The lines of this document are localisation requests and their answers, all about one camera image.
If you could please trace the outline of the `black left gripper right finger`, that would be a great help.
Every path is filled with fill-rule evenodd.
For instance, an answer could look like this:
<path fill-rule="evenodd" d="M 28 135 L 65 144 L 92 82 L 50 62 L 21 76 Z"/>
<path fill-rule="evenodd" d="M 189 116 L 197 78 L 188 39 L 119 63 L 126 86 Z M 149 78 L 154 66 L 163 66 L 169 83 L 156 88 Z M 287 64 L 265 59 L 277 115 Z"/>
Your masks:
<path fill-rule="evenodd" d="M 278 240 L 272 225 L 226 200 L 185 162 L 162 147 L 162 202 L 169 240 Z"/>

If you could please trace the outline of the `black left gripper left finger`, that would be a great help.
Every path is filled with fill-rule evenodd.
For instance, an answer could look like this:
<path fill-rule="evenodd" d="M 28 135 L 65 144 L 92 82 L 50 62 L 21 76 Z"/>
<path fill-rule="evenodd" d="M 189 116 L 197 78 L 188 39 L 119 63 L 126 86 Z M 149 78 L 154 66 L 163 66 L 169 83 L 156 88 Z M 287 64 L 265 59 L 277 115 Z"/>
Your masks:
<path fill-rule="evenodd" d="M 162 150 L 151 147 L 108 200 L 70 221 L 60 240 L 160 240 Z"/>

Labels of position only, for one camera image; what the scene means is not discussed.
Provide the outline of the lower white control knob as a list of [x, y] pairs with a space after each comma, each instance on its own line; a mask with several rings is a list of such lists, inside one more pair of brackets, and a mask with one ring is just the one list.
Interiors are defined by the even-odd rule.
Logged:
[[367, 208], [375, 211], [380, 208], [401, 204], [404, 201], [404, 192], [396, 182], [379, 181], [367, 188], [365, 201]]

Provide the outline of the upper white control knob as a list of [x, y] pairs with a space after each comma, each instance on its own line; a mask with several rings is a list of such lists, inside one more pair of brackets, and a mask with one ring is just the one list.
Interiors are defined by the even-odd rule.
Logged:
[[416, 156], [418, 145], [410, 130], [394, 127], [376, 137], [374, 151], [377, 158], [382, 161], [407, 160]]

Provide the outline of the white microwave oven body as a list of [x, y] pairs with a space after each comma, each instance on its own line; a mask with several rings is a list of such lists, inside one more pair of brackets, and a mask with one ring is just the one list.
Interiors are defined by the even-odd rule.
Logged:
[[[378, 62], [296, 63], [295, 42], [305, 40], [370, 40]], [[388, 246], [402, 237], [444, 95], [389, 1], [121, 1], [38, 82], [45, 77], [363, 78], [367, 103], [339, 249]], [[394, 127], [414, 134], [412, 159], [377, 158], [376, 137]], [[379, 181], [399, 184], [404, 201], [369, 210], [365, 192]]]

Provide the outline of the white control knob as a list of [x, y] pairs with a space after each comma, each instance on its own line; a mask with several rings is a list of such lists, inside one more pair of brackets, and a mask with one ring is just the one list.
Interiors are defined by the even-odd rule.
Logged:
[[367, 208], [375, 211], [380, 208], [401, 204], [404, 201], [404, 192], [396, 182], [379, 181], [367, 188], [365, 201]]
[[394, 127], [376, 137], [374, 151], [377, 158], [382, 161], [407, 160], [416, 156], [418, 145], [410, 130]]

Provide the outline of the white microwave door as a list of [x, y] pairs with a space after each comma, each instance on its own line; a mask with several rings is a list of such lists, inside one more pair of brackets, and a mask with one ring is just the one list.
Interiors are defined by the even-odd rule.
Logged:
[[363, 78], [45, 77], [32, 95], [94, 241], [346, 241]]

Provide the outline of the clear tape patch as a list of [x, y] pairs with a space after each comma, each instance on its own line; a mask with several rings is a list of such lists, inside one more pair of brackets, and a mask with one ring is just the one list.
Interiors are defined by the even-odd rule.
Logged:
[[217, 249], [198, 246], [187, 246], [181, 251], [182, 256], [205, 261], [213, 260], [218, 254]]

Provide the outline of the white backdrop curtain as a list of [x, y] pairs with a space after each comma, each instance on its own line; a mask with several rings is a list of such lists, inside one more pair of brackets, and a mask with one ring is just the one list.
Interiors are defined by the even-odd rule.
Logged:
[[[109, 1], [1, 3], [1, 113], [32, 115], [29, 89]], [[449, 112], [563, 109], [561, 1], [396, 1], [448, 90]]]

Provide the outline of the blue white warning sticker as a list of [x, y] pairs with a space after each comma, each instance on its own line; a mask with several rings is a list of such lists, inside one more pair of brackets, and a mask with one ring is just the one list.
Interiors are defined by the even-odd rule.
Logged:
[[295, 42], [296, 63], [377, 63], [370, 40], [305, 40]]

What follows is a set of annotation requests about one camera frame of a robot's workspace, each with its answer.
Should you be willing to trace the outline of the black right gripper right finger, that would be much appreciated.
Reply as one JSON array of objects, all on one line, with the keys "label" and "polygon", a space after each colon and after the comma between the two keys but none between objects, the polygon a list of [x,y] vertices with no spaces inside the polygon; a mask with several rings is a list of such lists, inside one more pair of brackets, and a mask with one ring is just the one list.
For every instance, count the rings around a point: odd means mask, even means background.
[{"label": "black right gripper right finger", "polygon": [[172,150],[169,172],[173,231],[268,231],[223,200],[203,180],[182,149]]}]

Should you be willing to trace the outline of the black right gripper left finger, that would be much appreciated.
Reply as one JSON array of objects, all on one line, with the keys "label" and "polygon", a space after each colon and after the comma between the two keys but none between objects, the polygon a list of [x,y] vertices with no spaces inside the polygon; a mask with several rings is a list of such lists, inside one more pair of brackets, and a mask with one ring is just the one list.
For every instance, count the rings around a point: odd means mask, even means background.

Your objective
Look above for every line with the word "requests" and copy it.

Solution to the problem
The lines of this document are localisation requests and their answers, all about one camera image.
What follows is a set of annotation requests about one camera frame of a robot's workspace, each with its answer.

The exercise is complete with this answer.